# My application of a simple neural net on playground december 2021
### Please let me know of any improvements, I'm here to learn

### Ideas for improvement
* Feature engineering, Cover_Type = 5 is only 1 sample, remove? DONE
* Encode using sklearn labelencoder (need to use encoder.inverse_transform for test preds later) DONE
* Scale data using sklearn robustscaler DONE
* Plot model using tf.keras.utils plot_model
* Use some tool to do feature importance
* Can run on TPU, DONE

Used https://www.kaggle.com/gulshanmishra/tps-dec-21-tensorflow-nn-feature-engineering as inspiration, please go give that notebook a thumbs up


In [1]:
import pandas as pd
import numpy as np
import datatable as dt

from sklearn.model_selection import train_test_split, StratifiedKFold 
from sklearn.metrics import accuracy_score
from sklearn.preprocessing import LabelEncoder, RobustScaler

from tensorflow.keras.models import Sequential
from tensorflow.keras.layers import Dense, BatchNormalization
from tensorflow.keras.callbacks import ReduceLROnPlateau, EarlyStopping
from tensorflow.keras.utils import plot_model
import tensorflow as tf

plot = False # Plot model or plot summary

## Function to reduce memory of dataframes

In [2]:
def reduce_memory_usage(df, verbose=True):
    numerics = ["int8", "int16", "int32", "int64", "float16", "float32", "float64"]
    start_mem = df.memory_usage().sum() / 1024 ** 2
    for col in df.columns:
        col_type = df[col].dtypes
        if col_type in numerics:
            c_min = df[col].min()
            c_max = df[col].max()
            if str(col_type)[:3] == "int":
                if c_min > np.iinfo(np.int8).min and c_max < np.iinfo(np.int8).max:
                    df[col] = df[col].astype(np.int8)
                elif c_min > np.iinfo(np.int16).min and c_max < np.iinfo(np.int16).max:
                    df[col] = df[col].astype(np.int16)
                elif c_min > np.iinfo(np.int32).min and c_max < np.iinfo(np.int32).max:
                    df[col] = df[col].astype(np.int32)
                elif c_min > np.iinfo(np.int64).min and c_max < np.iinfo(np.int64).max:
                    df[col] = df[col].astype(np.int64)
            else:
                if (
                    c_min > np.finfo(np.float16).min
                    and c_max < np.finfo(np.float16).max
                ):
                    df[col] = df[col].astype(np.float16)
                elif (
                    c_min > np.finfo(np.float32).min
                    and c_max < np.finfo(np.float32).max
                ):
                    df[col] = df[col].astype(np.float32)
                else:
                    df[col] = df[col].astype(np.float64)
    end_mem = df.memory_usage().sum() / 1024 ** 2
    if verbose:
        print(
            "Mem. usage decreased to {:.2f} Mb ({:.1f}% reduction)".format(
                end_mem, 100 * (start_mem - end_mem) / start_mem
            )
        )
    return df

# Importing training and testing data
Reading using datatable and converting to pandas is often faster than reading directly using pandas

In [3]:
train_df = dt.fread("../input/tabular-playground-series-dec-2021/train.csv")
test_df = dt.fread("../input/tabular-playground-series-dec-2021/test.csv")
test_df = reduce_memory_usage(test_df.to_pandas())
train_df = reduce_memory_usage(train_df.to_pandas())
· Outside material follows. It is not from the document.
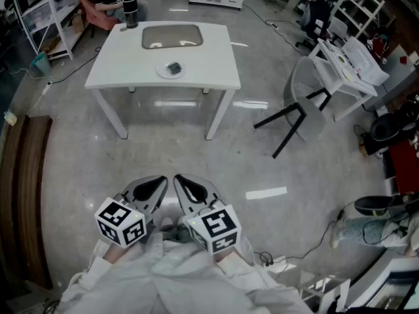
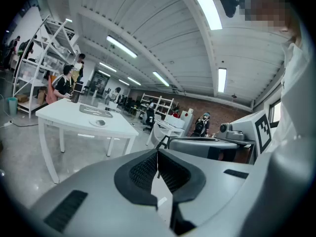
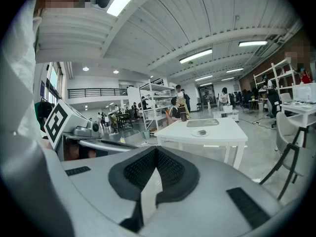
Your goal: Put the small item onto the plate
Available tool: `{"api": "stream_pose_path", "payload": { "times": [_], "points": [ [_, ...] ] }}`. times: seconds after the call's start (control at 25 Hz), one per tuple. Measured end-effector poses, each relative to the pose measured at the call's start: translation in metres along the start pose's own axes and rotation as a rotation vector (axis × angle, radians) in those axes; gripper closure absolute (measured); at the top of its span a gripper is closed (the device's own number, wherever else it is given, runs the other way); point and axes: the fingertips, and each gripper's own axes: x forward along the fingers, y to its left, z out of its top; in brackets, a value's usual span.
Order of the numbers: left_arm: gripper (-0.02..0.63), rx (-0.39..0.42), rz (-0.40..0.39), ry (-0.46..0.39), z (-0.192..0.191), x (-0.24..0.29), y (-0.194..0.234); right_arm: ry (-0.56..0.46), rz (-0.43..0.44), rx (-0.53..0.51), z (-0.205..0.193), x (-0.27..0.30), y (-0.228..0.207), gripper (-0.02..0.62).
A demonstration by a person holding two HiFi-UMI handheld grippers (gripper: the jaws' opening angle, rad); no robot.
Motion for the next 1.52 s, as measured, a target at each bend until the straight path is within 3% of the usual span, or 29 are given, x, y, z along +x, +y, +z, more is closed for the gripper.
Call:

INPUT_SHAPE = test_df.shape[1:] # Used to decide first layer of nn
NUM_CLASSES = train_df["Cover_Type"].nunique() # For output layer of nn

# Remove sample with cover_type = 5
idx_to_drop5 = train_df[train_df["Cover_Type"] == 5].index
print(f"Nr of cover_type = 5: {len(idx_to_drop5)}")
train_df.drop(idx_to_drop5,
              axis=0,
              inplace=True)

# Very few is 4 aswell
"""idx_to_drop4 = train_df[train_df["Cover_Type"] == 4].index
print(f"Nr of cover_type = 4: {len(idx_to_drop4)}")
train_df.drop(idx_to_drop4,
              axis=0,
              inplace=True)"""

encoder = LabelEncoder()
train_df["Cover_Type"] = encoder.fit_transform(train_df["Cover_Type"])

bool_features = [i for i in train_df.columns if "area" in i.lower() or "soil" in i.lower()]
test_df[bool_features] = test_df[bool_features].astype(np.int8)
train_df[bool_features] = train_df[bool_features].astype(np.int8)


Mem. usage decreased to 63.90 Mb (23.9% reduction)
Mem. usage decreased to 259.40 Mb (26.1% reduction)
Nr of cover_type = 5: 1
Nr of cover_type = 4: 377


### Scale unscaled data
Great article on interesting ways to select pandas columns:
https://towardsdatascience.com/interesting-ways-to-select-pandas-dataframe-columns-b29b82bbfb33

In [4]:
cols_to_scale = train_df.loc[:,[(train_df[col] > 7).any() for col in train_df.columns]].columns
print(f"Scaled Columns: {cols_to_scale}\n\n  \
Number of scaled Columns: {len(cols_to_scale)}")

scaler = RobustScaler()
train_df[cols_to_scale] = scaler.fit_transform(train_df[cols_to_scale])
test_df[cols_to_scale] = scaler.fit_transform(test_df[cols_to_scale])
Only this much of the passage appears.